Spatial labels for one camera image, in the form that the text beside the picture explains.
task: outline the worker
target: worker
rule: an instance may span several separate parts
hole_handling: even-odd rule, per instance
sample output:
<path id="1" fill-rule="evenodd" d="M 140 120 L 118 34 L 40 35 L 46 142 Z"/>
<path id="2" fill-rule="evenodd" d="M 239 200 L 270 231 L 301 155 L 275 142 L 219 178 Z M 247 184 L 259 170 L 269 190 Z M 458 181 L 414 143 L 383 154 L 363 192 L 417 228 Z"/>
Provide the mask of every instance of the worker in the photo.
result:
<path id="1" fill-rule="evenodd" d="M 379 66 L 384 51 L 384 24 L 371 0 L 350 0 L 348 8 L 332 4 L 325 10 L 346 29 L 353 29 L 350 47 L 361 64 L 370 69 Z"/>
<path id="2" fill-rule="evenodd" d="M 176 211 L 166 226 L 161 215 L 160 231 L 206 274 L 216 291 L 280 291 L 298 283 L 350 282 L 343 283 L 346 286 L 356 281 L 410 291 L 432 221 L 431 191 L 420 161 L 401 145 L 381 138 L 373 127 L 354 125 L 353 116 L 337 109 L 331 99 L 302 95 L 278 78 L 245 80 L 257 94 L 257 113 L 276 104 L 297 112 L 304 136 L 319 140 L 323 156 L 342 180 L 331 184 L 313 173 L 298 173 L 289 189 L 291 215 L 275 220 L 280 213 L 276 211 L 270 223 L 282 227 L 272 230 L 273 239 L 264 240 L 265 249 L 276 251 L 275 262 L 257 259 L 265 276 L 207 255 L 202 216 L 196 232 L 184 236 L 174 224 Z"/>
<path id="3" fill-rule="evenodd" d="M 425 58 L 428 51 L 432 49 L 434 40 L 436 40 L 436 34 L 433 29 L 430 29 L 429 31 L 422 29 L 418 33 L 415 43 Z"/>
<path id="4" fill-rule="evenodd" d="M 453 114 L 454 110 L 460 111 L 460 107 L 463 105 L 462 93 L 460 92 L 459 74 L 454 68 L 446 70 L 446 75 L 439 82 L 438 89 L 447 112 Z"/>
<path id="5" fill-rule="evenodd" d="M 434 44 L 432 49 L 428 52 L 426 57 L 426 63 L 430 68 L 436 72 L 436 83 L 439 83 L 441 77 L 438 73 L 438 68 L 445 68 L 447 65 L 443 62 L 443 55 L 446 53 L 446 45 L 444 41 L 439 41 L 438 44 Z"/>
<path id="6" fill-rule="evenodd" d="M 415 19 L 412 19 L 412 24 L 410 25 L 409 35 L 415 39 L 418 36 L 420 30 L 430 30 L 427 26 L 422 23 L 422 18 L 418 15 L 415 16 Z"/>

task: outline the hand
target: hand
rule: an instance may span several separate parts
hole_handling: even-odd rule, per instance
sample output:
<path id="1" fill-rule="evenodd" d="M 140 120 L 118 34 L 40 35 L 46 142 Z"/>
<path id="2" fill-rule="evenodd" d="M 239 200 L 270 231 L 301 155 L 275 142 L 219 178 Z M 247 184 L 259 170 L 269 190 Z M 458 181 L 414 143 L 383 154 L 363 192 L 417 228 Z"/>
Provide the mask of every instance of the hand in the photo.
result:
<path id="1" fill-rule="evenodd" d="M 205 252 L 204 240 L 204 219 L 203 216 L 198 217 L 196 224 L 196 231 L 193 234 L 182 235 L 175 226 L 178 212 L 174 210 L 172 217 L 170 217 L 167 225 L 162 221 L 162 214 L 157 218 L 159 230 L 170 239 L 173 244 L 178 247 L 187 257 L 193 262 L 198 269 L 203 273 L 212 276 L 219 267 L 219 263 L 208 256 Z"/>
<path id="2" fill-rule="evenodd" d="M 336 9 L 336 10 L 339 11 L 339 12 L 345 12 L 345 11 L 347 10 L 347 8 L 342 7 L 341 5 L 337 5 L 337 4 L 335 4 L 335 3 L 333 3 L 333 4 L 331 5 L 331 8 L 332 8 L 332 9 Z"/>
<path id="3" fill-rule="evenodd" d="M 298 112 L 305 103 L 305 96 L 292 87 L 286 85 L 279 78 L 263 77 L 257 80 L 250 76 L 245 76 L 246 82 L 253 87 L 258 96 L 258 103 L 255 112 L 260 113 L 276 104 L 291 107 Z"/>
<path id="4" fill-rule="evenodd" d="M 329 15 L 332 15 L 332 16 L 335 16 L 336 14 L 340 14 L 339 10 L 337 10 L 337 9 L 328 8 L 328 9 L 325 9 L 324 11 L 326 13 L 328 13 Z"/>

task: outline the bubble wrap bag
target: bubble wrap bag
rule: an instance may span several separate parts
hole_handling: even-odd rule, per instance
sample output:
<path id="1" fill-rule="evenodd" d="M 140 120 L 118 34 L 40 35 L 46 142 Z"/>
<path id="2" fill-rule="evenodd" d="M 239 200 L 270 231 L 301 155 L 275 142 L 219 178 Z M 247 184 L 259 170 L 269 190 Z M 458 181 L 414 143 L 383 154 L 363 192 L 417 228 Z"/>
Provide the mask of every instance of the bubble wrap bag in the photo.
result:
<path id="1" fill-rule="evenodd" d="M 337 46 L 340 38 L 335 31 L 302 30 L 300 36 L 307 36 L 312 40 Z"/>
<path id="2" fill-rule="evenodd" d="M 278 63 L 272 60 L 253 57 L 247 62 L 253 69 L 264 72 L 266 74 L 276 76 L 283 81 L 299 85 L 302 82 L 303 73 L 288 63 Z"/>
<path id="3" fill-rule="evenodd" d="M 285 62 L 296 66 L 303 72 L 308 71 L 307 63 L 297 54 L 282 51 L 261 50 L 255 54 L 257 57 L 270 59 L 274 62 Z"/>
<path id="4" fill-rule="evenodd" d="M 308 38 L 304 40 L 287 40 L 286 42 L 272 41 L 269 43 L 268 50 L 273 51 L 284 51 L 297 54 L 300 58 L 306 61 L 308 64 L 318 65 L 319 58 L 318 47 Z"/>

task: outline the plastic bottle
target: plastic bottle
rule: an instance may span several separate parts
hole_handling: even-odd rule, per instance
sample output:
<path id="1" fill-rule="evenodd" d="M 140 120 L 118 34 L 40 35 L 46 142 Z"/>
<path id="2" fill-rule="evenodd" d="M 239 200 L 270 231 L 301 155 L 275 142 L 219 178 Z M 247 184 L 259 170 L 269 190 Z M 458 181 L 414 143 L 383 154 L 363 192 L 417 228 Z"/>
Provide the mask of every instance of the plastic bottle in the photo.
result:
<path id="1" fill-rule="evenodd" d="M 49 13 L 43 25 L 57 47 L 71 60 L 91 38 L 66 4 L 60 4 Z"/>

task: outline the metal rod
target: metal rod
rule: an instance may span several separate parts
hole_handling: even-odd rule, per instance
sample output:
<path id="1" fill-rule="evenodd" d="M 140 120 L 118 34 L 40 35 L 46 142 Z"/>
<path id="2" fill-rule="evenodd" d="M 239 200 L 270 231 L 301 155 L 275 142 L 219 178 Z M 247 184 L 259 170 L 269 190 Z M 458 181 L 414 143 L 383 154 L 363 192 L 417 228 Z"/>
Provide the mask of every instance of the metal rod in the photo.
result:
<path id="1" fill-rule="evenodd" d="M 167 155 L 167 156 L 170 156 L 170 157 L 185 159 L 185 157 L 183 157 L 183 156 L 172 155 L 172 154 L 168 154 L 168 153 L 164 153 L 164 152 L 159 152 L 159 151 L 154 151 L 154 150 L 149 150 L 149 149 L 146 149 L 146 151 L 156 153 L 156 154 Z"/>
★ ★ ★ ★ ★
◆ **EXERCISE DIRECTIONS**: Write the number of lines above that contain the string "outline", and nothing besides.

◆ **EXPECTED ANSWER**: 5